La ligne est continue – seuls les coûts augmentent. Aujourd'hui, l'Allemagne dépense presque 52 milliards d'euros pour le système d'aide citoyenne. Pourtant, les «refuseurs totaux» sont le moindre problème. La grande majorité échoue en raison de maladies, de manque de qualifications ou de problèmes familiaux. Des sanctions plus dures ne changeront rien à cela, elles éloigneront seulement les gens du marché du travail.
À cela s'ajoute: les sanctions sont elles-mêmes un facteur de coût. Chaque cas doit être documenté, vérifié, entendu, et en cas de doute, contesté devant le tribunal. Plus de règles, plus de bureaucratie, plus de personnel – et au final, l'appareil dévore des milliards. Une étude de Bertelsmann montre que les coûts administratifs ont augmenté de 40 % tandis que les prestations elles-mêmes ont à peine augmenté.

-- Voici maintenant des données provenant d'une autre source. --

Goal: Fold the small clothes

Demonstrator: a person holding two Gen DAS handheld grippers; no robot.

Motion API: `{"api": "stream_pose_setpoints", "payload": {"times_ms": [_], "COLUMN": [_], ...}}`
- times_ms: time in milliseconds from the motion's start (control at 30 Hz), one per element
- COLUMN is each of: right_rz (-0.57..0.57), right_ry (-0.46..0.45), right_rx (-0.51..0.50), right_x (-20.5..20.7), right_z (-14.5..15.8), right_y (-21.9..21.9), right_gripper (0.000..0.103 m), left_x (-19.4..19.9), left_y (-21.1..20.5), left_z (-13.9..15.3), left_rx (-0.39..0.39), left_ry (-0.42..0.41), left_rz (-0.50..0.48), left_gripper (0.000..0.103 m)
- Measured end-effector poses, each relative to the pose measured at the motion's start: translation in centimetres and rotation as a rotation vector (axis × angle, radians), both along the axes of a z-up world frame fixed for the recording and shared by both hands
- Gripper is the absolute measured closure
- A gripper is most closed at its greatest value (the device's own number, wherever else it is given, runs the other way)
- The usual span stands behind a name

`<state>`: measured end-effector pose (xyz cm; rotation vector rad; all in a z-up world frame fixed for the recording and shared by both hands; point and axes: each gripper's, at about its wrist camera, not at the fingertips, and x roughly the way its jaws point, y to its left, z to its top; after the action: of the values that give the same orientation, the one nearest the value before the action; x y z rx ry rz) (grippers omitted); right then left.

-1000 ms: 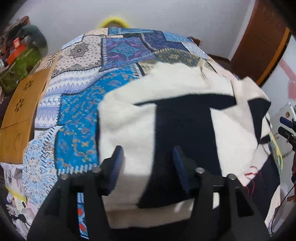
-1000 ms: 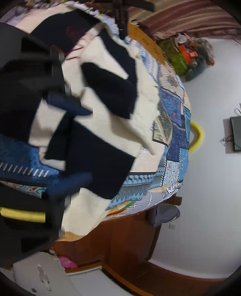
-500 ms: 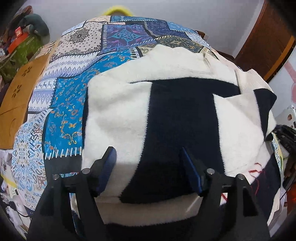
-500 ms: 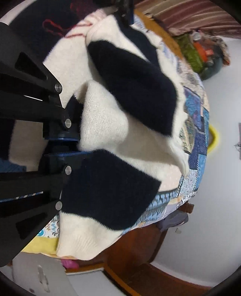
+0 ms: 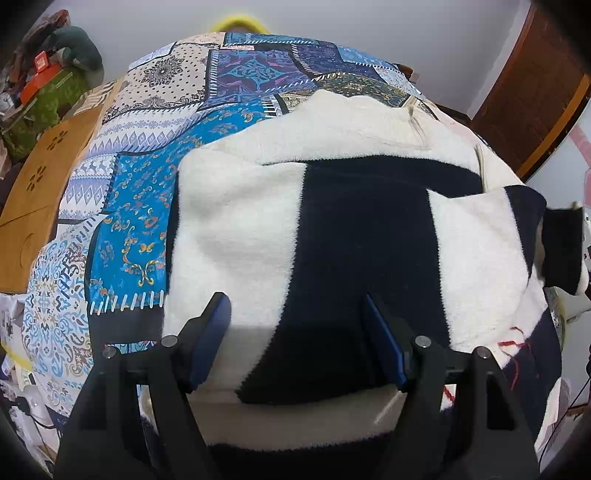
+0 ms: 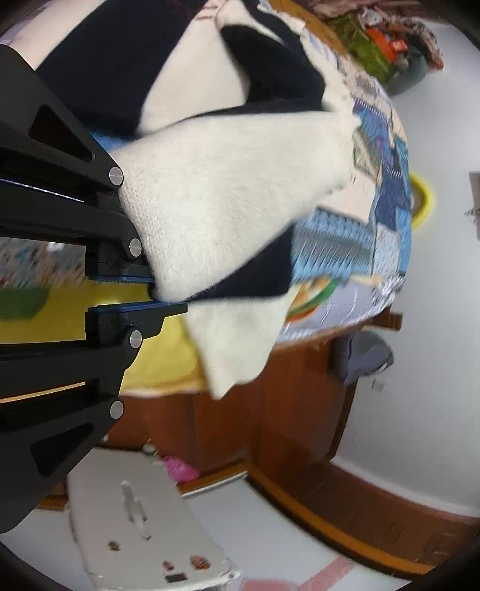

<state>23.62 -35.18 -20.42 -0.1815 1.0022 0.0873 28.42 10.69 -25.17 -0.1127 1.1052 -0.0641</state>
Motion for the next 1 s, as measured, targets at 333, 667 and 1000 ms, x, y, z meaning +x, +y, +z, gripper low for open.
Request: {"api": "stream_pose_setpoints", "payload": {"times_ms": [333,667,1000], "right_rz": [0.075,0.269,0.024], "right_ry": [-0.087,-0.162,0.049], "right_rx": [0.052,0.275,0.356], "right_x": [-2.9,0.7,11.7], "right_z": [6.2,8.4,0.1], "right_y": [0.9,11.2,11.4], "right_gripper": [0.070,0.044,0.058], "left_x": [-0.5,-1.7,-1.8], "left_y": [0.2,2.4,3.0], "left_z": [1.6,3.7,3.0], "left_rx": [0.041,0.052,0.072], "left_ry": [-0.046,-0.091,-0.080], "left_rz": [-0.018,0.026,0.032], "left_gripper": [0.030,0.030,0.030]}}
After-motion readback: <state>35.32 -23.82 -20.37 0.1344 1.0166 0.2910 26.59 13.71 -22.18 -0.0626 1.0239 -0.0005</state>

La véritable réforme serait évidente: simplifier radicalement la jungle des formulaires et des vérifications, introduire des procédures numériques, rendre la formation continue obligatoire, créer de vrais emplois dans les communes, exclure les non-citoyens de cette prestation. Cela permettrait d'économiser. Mais l'Union et le SPD s'y soustraient. Au lieu de cela, ils vendent de vieux chapeaux sous une nouvelle fermeté.